Requirement:
Only an exact copy of every record counts as an answer.

Input:
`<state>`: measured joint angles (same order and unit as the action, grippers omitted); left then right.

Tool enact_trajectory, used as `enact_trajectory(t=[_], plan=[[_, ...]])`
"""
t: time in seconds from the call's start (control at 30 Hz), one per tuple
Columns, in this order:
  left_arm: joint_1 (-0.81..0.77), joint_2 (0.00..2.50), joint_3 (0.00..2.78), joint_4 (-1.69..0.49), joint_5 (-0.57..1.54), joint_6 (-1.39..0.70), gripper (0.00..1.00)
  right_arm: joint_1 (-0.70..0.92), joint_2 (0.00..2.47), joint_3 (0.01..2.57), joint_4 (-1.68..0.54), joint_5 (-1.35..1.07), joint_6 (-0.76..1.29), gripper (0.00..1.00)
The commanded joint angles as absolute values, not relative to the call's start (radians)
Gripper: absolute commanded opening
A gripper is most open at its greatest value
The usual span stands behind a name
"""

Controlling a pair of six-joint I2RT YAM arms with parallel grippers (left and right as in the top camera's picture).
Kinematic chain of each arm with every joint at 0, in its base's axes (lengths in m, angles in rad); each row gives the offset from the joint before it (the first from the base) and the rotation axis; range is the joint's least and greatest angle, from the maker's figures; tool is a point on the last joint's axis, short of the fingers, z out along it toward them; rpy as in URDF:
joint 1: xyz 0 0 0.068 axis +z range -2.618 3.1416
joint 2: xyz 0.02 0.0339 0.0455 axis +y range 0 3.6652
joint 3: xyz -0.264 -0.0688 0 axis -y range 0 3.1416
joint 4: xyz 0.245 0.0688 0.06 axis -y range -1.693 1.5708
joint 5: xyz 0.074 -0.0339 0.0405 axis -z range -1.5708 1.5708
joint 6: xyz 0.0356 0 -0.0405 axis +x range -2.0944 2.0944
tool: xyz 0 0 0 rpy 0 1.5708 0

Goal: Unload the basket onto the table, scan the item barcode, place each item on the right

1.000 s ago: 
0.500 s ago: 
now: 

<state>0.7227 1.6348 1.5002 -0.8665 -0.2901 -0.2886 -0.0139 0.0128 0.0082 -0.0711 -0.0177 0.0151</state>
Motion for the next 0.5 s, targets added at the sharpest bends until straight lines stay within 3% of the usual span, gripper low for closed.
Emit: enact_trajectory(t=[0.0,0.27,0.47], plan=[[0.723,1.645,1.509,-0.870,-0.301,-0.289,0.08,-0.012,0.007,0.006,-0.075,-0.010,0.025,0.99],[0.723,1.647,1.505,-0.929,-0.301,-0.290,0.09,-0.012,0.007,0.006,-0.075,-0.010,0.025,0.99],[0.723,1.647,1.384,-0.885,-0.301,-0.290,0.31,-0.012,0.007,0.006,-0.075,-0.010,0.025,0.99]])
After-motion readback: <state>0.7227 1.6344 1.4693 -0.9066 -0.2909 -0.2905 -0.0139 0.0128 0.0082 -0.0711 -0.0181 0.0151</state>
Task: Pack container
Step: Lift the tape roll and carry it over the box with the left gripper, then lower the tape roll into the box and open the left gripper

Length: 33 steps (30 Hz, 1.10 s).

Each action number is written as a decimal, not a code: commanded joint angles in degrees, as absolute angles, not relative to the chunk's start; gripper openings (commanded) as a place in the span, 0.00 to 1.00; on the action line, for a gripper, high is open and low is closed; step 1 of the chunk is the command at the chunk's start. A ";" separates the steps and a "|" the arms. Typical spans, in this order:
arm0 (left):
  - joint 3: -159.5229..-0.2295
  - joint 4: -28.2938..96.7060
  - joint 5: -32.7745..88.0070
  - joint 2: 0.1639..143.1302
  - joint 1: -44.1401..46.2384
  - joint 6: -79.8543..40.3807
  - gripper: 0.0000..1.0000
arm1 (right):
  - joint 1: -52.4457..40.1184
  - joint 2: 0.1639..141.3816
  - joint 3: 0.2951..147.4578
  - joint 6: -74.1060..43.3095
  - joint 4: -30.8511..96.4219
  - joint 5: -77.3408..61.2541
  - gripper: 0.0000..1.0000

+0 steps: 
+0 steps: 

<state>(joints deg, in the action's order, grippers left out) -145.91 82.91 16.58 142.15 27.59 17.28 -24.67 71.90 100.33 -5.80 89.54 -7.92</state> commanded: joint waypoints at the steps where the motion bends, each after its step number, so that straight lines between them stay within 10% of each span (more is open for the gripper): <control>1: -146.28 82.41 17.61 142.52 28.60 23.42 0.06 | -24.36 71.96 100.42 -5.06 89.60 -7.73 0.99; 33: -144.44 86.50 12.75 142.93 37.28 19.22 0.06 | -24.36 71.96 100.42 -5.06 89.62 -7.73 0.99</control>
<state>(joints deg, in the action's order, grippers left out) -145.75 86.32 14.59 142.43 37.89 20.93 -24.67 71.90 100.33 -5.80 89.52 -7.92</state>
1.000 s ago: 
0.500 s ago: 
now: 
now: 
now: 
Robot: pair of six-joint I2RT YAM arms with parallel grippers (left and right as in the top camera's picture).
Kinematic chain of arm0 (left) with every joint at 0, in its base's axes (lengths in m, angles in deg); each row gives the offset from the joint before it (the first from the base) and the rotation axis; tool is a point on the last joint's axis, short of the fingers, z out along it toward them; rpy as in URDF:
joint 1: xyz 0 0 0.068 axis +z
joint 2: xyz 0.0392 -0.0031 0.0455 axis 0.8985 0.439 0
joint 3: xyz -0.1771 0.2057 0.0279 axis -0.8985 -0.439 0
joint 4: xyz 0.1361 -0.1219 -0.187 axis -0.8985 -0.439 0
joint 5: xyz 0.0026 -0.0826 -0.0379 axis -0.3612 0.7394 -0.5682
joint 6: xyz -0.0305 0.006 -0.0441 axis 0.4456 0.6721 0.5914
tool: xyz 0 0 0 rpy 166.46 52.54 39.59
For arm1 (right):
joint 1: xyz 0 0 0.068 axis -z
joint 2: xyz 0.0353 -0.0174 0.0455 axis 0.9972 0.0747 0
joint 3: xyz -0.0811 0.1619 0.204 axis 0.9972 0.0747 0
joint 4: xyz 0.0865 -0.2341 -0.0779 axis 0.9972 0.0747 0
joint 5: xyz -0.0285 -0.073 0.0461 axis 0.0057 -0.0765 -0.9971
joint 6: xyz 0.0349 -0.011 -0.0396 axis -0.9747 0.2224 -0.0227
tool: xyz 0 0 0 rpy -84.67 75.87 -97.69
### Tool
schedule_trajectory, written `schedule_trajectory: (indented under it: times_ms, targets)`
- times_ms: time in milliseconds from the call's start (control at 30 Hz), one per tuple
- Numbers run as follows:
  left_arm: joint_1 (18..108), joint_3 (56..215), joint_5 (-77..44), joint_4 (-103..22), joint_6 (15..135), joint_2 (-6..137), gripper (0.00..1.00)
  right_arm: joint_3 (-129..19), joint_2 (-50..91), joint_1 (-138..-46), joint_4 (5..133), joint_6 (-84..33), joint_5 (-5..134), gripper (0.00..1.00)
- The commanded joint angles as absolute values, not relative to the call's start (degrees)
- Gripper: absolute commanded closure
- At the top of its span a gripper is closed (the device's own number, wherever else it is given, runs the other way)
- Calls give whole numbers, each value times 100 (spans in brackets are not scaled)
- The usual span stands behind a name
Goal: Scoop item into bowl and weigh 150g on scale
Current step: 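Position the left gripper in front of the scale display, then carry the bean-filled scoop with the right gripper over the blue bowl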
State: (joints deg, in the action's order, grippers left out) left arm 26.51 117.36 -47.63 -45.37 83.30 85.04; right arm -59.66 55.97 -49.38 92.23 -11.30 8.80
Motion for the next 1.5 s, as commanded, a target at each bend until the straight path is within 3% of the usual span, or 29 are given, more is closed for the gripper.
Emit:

Response area:
`<state>`: measured joint angles (same order and unit as the action, grippers omitted); left then right.

Tool enact_trajectory, used as `enact_trajectory(t=[_], plan=[[_, ...]])`
"""
t: time in seconds from the call's start (control at 30 Hz), one per tuple
Columns, in this order:
  left_arm: joint_1 (-0.81..0.77), joint_2 (0.00..2.50), joint_3 (0.00..2.78), joint_4 (-1.69..0.49), joint_5 (-0.57..1.54), joint_6 (-1.39..0.70), gripper (0.00..1.00)
  right_arm: joint_1 (-0.70..0.92), joint_2 (0.00..2.47), joint_3 (0.01..2.57), joint_4 (-1.68..0.54), joint_5 (-1.35..1.07), joint_6 (-0.76..1.29), gripper (0.00..1.00)
The commanded joint angles as absolute values, not relative to the call's start (radians)
Gripper: absolute commanded opening
A gripper is most open at its greatest value
The usual span stands behind a name
"""

Controlling a pair of six-joint I2RT YAM arms with parallel grippers (left and right as in the top camera's picture).
Kinematic chain of each arm with every joint at 0, in its base's axes (lengths in m, angles in rad); each row gives the offset from the joint before it (the first from the base) and the rotation axis; range is the joint's least and greatest angle, from the maker's figures; tool is a point on the last joint's axis, short of the fingers, z out along it toward them; rpy as in URDF:
joint 1: xyz 0 0 0.068 axis +z range -2.618 3.1416
joint 2: xyz 0.02 0.0339 0.0455 axis +y range 0 3.6652
joint 3: xyz -0.264 -0.0688 0 axis -y range 0 3.1416
joint 4: xyz 0.245 0.0688 0.06 axis -y range -1.693 1.5708
joint 5: xyz 0.074 -0.0339 0.0405 axis -z range -1.5708 1.5708
joint 6: xyz 0.0356 0 -0.0405 axis +x range -2.0944 2.0944
tool: xyz 0 0 0 rpy 0 1.5708 0

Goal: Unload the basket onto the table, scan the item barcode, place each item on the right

1.000 s ago: 
0.500 s ago: 
now: 

<state>0.7227 1.6348 1.5002 -0.8665 -0.2901 -0.2886 -0.0139 0.0128 0.0082 -0.0711 -0.0177 0.0151</state>
Motion for the next 0.5 s, targets added at the sharpest bends until straight lines stay within 3% of the usual span, gripper low for closed.
Emit: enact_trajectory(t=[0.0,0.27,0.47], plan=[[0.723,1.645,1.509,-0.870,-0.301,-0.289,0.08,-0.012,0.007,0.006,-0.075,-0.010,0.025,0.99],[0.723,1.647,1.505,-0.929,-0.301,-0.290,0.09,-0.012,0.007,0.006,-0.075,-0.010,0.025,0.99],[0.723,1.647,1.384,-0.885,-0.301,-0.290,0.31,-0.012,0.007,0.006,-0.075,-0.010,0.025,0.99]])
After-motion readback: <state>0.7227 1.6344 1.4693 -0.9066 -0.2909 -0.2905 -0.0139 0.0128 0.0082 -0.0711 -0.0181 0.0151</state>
Task: Pack container
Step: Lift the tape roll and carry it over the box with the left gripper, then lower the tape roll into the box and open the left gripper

Length: 33 steps (30 Hz, 1.10 s).

Each action number is written as a decimal, not a code: commanded joint angles in degrees, as absolute angles, not relative to the chunk's start; gripper openings (commanded) as a place in the span, 0.00 to 1.00; on the action line, for a gripper, high is open and low is closed; step 1 of the chunk is the command at the chunk's start. A ";" separates the steps and a "|" the arms. Typical spans, in this order:
arm0 (left):
  - joint 3: -159.5229..-0.2295
  - joint 4: -28.2938..96.7060
  - joint 5: -32.7745..88.0070
  - joint 2: 0.1639..143.1302
  - joint 1: -44.1401..46.2384
  - joint 6: -79.8543..40.3807
  - gripper: 0.0000..1.0000
arm1 (right):
  - joint 1: -52.4457..40.1184
  - joint 2: 0.1639..141.3816
  - joint 3: 0.2951..147.4578
  - joint 6: -74.1060..43.3095
  - joint 4: -30.8511..96.4219
  - joint 5: -77.3408..61.2541
  - gripper: 0.0000..1.0000

+0 steps: 
+0 steps: 

<state>(joints deg, in the action's order, grippers left out) -145.91 82.91 16.58 142.15 27.59 17.28 -24.67 71.90 100.33 -5.80 89.54 -7.92</state> commanded: joint waypoints at the steps where the motion bends, each after its step number, so that straight lines between them stay within 10% of each span (more is open for the gripper): <control>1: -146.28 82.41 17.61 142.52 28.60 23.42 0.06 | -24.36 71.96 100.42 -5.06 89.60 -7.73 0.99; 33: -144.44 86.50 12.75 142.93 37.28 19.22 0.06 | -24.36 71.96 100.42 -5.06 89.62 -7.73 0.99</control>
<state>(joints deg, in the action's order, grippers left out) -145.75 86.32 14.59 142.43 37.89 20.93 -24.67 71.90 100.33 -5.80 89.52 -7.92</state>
1.000 s ago: 
0.500 s ago: 
now: 
now: 
now: 
Robot: pair of six-joint I2RT YAM arms with parallel grippers (left and right as in the top camera's picture).
Kinematic chain of arm0 (left) with every joint at 0, in its base's axes (lengths in m, angles in deg); each row gives the offset from the joint before it (the first from the base) and the rotation axis; tool is a point on the last joint's axis, short of the fingers, z out along it toward them; rpy as in URDF:
joint 1: xyz 0 0 0.068 axis +z
joint 2: xyz 0.0392 -0.0031 0.0455 axis 0.8985 0.439 0
joint 3: xyz -0.1771 0.2057 0.0279 axis -0.8985 -0.439 0
joint 4: xyz 0.1361 -0.1219 -0.187 axis -0.8985 -0.439 0
joint 5: xyz 0.0026 -0.0826 -0.0379 axis -0.3612 0.7394 -0.5682
joint 6: xyz -0.0305 0.006 -0.0441 axis 0.4456 0.6721 0.5914
tool: xyz 0 0 0 rpy 166.46 52.54 39.59
For arm1 (right):
joint 1: xyz 0 0 0.068 axis -z
joint 2: xyz 0.0353 -0.0174 0.0455 axis 0.9972 0.0747 0
joint 3: xyz -0.0811 0.1619 0.204 axis 0.9972 0.0747 0
joint 4: xyz 0.0865 -0.2341 -0.0779 axis 0.9972 0.0747 0
joint 5: xyz -0.0285 -0.073 0.0461 axis 0.0057 -0.0765 -0.9971
joint 6: xyz 0.0349 -0.011 -0.0396 axis -0.9747 0.2224 -0.0227
tool: xyz 0 0 0 rpy -84.67 75.87 -97.69
### Tool
schedule_trajectory, written `schedule_trajectory: (indented under it: times_ms, targets)`
- times_ms: time in milliseconds from the call's start (control at 30 Hz), one per tuple
- Numbers run as follows:
  left_arm: joint_1 (18..108), joint_3 (56..215), joint_5 (-77..44), joint_4 (-103..22), joint_6 (15..135), joint_2 (-6..137), gripper (0.00..1.00)
  right_arm: joint_3 (-129..19), joint_2 (-50..91), joint_1 (-138..-46), joint_4 (5..133), joint_6 (-84..33), joint_5 (-5..134), gripper (0.00..1.00)
- The commanded joint angles as absolute values, not relative to the call's start (degrees)
- Gripper: absolute commanded closure
- At the top of its span a gripper is closed (the device's own number, wherever else it is given, runs the other way)
- Calls give whole numbers, each value times 100 (spans in brackets are not scaled)
- The usual span stands behind a name
Goal: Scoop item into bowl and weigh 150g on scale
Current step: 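Position the left gripper in front of the scale display, then carry the bean-filled scoop with the right gripper over the blue bowl
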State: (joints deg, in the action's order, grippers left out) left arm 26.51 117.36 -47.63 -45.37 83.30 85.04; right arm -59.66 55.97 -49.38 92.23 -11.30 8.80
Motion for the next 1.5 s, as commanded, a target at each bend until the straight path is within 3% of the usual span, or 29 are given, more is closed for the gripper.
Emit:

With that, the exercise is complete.